»»
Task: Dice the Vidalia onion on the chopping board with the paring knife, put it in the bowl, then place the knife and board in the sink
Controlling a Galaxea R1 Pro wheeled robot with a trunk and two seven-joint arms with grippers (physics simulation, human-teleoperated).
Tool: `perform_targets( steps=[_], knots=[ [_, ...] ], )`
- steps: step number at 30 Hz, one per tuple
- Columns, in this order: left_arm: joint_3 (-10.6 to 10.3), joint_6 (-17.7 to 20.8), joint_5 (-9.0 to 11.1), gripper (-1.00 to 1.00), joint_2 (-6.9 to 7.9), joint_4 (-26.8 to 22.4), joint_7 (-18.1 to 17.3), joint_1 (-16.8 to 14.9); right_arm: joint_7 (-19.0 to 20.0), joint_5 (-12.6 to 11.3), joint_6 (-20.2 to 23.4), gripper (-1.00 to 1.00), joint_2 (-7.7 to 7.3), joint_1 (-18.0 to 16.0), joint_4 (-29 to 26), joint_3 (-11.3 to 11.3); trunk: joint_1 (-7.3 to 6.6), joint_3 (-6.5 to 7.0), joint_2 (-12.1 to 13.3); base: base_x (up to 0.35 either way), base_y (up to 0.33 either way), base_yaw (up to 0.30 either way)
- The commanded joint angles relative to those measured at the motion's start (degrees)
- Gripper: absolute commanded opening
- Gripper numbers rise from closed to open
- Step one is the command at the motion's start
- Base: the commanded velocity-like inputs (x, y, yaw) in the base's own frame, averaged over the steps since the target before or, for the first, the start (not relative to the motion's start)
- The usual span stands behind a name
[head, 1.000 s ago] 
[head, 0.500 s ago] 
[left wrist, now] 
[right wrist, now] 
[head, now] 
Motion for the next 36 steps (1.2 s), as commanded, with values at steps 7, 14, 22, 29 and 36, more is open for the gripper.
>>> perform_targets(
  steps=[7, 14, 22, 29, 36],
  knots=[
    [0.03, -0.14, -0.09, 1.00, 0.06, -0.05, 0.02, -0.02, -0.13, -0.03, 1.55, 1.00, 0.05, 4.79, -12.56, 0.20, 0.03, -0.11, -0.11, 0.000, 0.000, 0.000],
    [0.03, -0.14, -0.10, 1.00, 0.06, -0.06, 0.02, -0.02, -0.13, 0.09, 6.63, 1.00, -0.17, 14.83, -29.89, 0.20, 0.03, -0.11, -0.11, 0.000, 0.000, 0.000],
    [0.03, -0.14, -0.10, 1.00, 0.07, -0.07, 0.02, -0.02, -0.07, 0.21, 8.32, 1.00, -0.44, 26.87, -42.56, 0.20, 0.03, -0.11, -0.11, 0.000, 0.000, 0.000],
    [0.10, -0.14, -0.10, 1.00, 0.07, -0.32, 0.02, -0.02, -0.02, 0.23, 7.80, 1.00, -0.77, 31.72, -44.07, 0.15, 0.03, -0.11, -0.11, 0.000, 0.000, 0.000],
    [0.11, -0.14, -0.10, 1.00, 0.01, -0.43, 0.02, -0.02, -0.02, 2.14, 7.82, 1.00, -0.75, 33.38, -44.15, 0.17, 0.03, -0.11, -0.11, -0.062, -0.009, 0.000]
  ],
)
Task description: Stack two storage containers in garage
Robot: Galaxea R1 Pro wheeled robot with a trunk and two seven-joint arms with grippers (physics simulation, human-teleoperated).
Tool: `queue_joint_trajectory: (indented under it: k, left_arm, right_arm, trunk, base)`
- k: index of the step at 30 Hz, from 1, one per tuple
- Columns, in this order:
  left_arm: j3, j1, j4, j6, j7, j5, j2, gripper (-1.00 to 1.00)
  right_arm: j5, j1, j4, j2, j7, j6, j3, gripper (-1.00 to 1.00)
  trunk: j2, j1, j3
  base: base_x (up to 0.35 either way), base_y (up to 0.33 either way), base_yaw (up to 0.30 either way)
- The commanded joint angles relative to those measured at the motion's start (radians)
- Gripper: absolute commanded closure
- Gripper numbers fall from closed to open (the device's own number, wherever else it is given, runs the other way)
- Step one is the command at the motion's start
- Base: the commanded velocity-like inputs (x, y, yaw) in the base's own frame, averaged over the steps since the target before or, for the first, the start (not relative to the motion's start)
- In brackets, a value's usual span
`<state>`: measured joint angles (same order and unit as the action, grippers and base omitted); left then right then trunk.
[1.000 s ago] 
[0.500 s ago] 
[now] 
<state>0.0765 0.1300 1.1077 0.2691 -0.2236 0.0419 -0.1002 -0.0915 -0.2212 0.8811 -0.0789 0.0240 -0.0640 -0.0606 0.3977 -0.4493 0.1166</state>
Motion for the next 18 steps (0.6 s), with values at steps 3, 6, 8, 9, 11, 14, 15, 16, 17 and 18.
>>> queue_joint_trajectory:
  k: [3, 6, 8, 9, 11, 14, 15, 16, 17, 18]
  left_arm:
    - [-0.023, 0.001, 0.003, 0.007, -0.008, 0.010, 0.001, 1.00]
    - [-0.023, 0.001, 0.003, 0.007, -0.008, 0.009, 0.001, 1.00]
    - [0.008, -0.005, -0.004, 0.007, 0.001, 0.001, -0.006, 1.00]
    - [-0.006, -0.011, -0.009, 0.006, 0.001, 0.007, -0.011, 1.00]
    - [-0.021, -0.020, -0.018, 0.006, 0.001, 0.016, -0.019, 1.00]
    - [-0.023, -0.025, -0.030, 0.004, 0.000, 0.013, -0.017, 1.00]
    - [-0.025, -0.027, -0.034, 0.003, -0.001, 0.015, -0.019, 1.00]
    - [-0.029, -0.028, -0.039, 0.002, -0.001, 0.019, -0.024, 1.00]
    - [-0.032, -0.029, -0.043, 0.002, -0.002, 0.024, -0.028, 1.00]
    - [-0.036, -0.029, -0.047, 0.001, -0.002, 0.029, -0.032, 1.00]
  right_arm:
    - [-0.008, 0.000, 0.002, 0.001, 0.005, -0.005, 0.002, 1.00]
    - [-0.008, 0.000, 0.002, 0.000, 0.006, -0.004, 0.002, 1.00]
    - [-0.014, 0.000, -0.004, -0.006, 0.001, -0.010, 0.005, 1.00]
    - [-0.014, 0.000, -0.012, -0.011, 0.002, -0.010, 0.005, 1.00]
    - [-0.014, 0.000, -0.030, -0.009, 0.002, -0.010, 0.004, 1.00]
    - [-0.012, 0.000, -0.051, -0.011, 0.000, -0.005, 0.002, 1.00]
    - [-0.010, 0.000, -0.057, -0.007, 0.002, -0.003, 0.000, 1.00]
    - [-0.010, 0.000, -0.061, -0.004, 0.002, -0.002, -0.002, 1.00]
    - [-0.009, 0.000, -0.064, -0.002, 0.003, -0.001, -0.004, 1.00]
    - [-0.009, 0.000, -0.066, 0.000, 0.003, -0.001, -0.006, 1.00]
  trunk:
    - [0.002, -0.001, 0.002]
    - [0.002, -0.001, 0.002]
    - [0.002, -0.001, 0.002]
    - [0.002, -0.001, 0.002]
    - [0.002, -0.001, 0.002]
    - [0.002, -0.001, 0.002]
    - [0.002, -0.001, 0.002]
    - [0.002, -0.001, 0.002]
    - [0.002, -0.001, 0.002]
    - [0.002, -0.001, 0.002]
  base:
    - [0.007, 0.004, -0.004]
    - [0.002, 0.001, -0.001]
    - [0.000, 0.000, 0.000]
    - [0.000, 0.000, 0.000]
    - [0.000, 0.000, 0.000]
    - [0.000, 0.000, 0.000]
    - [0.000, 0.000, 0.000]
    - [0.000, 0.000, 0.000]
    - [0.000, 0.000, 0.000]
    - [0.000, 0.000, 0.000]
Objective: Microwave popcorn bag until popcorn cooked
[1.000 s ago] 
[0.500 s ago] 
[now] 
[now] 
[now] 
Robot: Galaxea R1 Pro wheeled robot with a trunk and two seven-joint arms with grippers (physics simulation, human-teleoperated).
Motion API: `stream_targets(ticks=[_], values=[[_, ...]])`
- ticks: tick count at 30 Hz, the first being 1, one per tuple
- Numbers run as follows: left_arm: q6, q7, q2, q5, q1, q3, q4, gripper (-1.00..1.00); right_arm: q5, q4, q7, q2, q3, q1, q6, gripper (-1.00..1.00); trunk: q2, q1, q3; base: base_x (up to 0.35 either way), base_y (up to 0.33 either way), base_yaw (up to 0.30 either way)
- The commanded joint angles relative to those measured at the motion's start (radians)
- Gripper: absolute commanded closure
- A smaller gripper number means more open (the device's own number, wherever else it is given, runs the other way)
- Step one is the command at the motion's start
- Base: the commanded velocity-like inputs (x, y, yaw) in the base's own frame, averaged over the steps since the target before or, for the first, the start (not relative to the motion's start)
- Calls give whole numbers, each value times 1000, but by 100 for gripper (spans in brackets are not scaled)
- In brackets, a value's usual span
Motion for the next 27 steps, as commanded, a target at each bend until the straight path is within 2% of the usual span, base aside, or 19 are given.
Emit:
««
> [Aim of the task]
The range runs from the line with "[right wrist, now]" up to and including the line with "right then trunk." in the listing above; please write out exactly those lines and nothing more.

> [Result for this exercise]
[right wrist, now] 
[head, now] 
Motion for the next 36 steps (1.2 s), as commanded, with values at steps 7, 14, 22, 29 and 36, more is open for the gripper.
>>> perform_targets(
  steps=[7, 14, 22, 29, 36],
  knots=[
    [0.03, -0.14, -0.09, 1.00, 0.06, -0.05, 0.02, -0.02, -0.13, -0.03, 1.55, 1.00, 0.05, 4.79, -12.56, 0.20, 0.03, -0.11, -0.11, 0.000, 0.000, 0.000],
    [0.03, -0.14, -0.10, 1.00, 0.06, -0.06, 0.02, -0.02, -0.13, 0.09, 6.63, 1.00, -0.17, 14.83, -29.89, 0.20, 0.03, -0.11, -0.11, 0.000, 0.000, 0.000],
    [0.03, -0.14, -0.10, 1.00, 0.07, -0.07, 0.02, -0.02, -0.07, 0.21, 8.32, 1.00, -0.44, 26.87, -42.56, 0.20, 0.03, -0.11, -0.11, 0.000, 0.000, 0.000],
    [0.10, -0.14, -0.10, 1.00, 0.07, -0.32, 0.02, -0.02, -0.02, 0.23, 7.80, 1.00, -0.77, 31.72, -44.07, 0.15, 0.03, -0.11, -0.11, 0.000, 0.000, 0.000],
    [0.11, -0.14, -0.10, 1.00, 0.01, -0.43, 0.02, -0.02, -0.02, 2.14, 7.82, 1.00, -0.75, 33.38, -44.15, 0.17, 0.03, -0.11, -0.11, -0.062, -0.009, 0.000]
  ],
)
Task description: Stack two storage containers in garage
Robot: Galaxea R1 Pro wheeled robot with a trunk and two seven-joint arms with grippers (physics simulation, human-teleoperated).
Tool: `queue_joint_trajectory: (indented under it: k, left_arm, right_arm, trunk, base)`
- k: index of the step at 30 Hz, from 1, one per tuple
- Columns, in this order:
  left_arm: j3, j1, j4, j6, j7, j5, j2, gripper (-1.00 to 1.00)
  right_arm: j5, j1, j4, j2, j7, j6, j3, gripper (-1.00 to 1.00)
  trunk: j2, j1, j3
  base: base_x (up to 0.35 either way), base_y (up to 0.33 either way), base_yaw (up to 0.30 either way)
- The commanded joint angles relative to those measured at the motion's start (radians)
- Gripper: absolute commanded closure
- Gripper numbers fall from closed to open (the device's own number, wherever else it is given, runs the other way)
- Step one is the command at the motion's start
- Base: the commanded velocity-like inputs (x, y, yaw) in the base's own frame, averaged over the steps since the target before or, for the first, the start (not relative to the motion's start)
- In brackets, a value's usual span
`<state>`: measured joint angles (same order and unit as the action, grippers and base omitted); left then right then trunk.

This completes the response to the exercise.